Katherine M. Hedeen is a translator and essayist. A specialist in Latin American poetry, she has translated some of the most respected voices from the region into English. Her latest book-length publications include prepoems in postspanish by Jorgenrique Adoum, Book of the Cold by Antonio Gamoneda, Every Beat Is Secret by Fina García Marruz, Almost Obscene by Raúl Gómez Jattin, and rebel matter by Víctor Rodríguez Núñez. Her work has been a finalist for both the Best Translated Book Award and the National Translation Award. She is a recipient of two NEA Translation Grants in the US and a PEN Translates award in the UK. She is a Managing Editor for Action Books. She resides in Ohio, where she is Professor of Spanish at Kenyon College. More information at: www.katherinemhedeen.com

Olivia Lott is a translator and literary scholar. She is the translator or co-translator of Raúl Gómez Jattin’s Almost Obscene (CSU Poetry Center, 2022), Lucía Estrada’s Katabasis (Eulalia Books, 2020), and Soleida Ríos’s The Dirty Text (Kenning Editions, 2018). Her translations have received recognitions from Academy of American Poets, PEN America, and Words Without Borders. She holds a Ph.D. in Hispanic Studies and is a specialist in the 1960s in Latin America, neo-avant-garde poetry and poetics, and translation studies.

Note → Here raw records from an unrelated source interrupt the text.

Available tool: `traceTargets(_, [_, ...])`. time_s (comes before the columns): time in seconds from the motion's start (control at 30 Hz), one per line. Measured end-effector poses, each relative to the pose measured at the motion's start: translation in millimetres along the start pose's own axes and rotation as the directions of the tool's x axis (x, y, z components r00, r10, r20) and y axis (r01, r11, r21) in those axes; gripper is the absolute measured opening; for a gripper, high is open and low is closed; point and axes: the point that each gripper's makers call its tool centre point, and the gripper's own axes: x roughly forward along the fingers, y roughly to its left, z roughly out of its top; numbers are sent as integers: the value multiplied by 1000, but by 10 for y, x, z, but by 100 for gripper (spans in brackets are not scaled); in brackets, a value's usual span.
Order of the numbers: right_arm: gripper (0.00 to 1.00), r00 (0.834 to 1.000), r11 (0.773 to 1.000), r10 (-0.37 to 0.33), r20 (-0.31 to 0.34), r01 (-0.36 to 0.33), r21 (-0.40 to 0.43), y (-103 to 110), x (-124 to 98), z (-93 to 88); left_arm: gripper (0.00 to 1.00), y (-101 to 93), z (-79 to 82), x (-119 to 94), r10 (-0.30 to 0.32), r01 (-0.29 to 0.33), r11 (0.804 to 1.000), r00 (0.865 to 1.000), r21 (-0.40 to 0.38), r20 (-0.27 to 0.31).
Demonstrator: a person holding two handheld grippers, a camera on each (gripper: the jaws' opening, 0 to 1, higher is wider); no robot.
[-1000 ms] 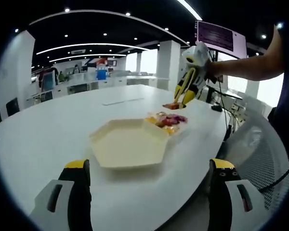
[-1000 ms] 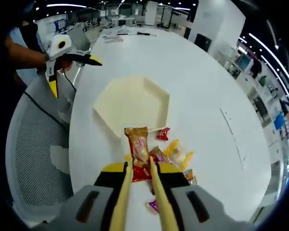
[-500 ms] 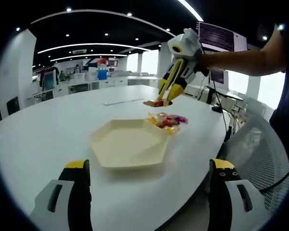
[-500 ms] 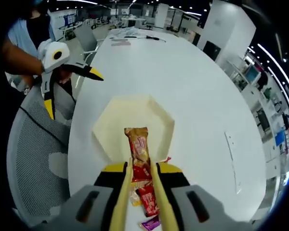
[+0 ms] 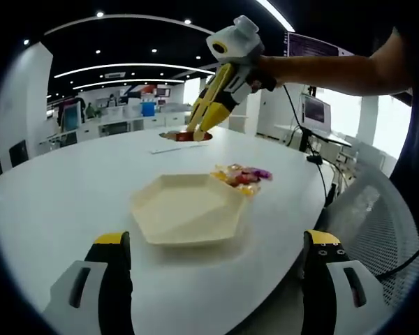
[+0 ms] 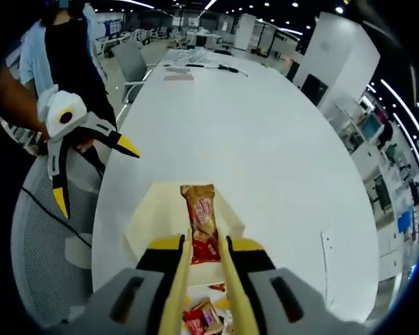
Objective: Place the target food into the container with the food tongs after gripping and lifting it, then release it inside without dropping or visibly crushing the food.
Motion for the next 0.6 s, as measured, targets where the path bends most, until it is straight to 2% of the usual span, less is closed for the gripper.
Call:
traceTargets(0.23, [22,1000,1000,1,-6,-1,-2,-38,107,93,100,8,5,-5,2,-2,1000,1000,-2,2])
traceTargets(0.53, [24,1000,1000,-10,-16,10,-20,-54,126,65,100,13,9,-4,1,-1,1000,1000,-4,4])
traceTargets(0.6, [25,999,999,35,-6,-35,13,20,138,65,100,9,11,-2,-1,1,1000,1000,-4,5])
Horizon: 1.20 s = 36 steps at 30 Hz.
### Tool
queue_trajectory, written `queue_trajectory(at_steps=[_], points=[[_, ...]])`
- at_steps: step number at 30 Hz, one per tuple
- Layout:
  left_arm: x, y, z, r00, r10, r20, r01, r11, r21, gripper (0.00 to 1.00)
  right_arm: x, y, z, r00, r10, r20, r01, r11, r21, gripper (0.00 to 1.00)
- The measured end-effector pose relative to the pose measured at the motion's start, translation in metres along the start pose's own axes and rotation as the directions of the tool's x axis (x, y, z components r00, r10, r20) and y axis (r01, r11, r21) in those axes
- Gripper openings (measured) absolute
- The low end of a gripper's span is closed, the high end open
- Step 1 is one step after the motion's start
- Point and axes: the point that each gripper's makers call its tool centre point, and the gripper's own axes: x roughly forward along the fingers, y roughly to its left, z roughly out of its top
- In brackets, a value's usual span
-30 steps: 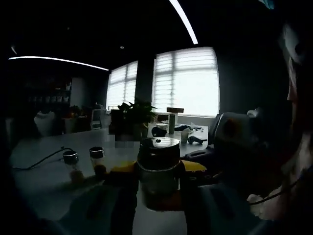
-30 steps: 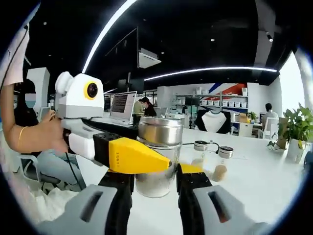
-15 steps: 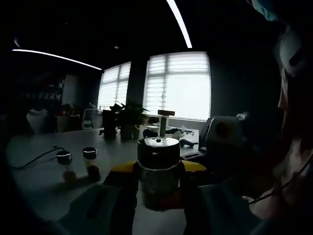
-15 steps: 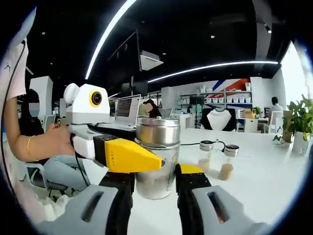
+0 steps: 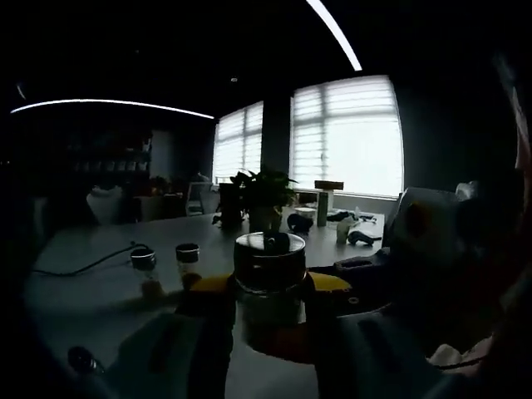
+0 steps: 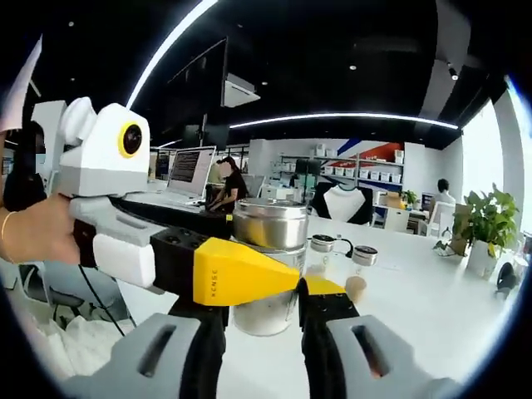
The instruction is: Rotate the seasoning bottle until the label or dispensing opening points toward the visible target arrow and the bottle remains upright within the marked orientation range
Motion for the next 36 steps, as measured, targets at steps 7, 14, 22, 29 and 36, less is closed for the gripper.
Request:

Her scholarly writing has appeared in or is forthcoming from PMLA, Revista Hispánica Moderna, and Translation Studies. She is Visiting Assistant Professor of Spanish at Washington and Lee University. More information at www.oliviamlott.com.
  • Raúl Gómez Jattin

Raúl Gómez Jattin (Cartagena, 1945-1997) was one of Colombia’s most outstanding poets—and one of the country’s most controversial literary figures. He spent most of his adult life between psychiatric hospitals, jails, and living as a homeless person. Through it all, he never stopped writing poetry or reciting it on street corners; his instantly-famous public readings drew hundreds of listeners. As a queer man of Syrian descent writing in a way that broke with his country’s tradition, his rightful place at the forefront of Colombian poetry has long been denied. In 1997, he was tragically killed by a bus.